_EXERCISE AIM_
On every line of the listing, check for "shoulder"; copy the lines that have it.

_DATA UNDER STUDY_
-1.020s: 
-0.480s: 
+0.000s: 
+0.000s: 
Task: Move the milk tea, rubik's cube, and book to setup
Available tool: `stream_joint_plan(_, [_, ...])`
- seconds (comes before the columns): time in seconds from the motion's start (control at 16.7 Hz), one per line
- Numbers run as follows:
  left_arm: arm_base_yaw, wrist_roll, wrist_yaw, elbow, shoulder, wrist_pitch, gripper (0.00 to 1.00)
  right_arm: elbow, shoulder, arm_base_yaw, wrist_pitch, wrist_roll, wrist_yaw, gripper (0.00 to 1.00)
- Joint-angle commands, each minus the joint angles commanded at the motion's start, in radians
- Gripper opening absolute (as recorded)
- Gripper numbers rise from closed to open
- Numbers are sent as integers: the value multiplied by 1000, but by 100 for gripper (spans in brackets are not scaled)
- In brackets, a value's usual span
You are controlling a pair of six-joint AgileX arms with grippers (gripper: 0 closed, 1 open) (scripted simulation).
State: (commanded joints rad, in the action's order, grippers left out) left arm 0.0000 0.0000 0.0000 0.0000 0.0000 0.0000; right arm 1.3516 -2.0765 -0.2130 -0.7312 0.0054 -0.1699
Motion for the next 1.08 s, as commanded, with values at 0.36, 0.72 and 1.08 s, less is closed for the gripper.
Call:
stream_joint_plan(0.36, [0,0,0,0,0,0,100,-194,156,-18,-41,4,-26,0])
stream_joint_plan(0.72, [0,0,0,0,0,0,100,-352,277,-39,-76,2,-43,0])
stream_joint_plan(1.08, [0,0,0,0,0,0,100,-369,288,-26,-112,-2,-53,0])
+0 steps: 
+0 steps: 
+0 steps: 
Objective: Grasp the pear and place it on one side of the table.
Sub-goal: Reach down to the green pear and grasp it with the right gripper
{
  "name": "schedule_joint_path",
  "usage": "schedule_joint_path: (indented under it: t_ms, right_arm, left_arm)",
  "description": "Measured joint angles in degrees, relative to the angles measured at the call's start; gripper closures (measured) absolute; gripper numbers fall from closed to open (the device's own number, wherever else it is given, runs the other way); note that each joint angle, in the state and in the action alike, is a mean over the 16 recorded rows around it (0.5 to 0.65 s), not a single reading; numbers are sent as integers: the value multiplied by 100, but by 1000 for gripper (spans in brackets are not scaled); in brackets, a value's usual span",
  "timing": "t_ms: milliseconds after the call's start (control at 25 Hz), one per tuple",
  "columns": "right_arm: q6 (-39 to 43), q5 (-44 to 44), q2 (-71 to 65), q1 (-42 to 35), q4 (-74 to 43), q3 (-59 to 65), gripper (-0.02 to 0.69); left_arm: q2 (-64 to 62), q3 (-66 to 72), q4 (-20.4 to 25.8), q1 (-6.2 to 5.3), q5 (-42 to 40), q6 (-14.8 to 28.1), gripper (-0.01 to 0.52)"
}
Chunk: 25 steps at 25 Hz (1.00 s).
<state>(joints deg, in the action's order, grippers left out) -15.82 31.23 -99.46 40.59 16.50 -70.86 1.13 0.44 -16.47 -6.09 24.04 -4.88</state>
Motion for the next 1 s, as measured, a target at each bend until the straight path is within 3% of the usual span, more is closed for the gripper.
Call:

_ANSWER TO THE EXERCISE_
  left_arm: arm_base_yaw, wrist_roll, wrist_yaw, elbow, shoulder, wrist_pitch, gripper (0.00 to 1.00)
  right_arm: elbow, shoulder, arm_base_yaw, wrist_pitch, wrist_roll, wrist_yaw, gripper (0.00 to 1.00)

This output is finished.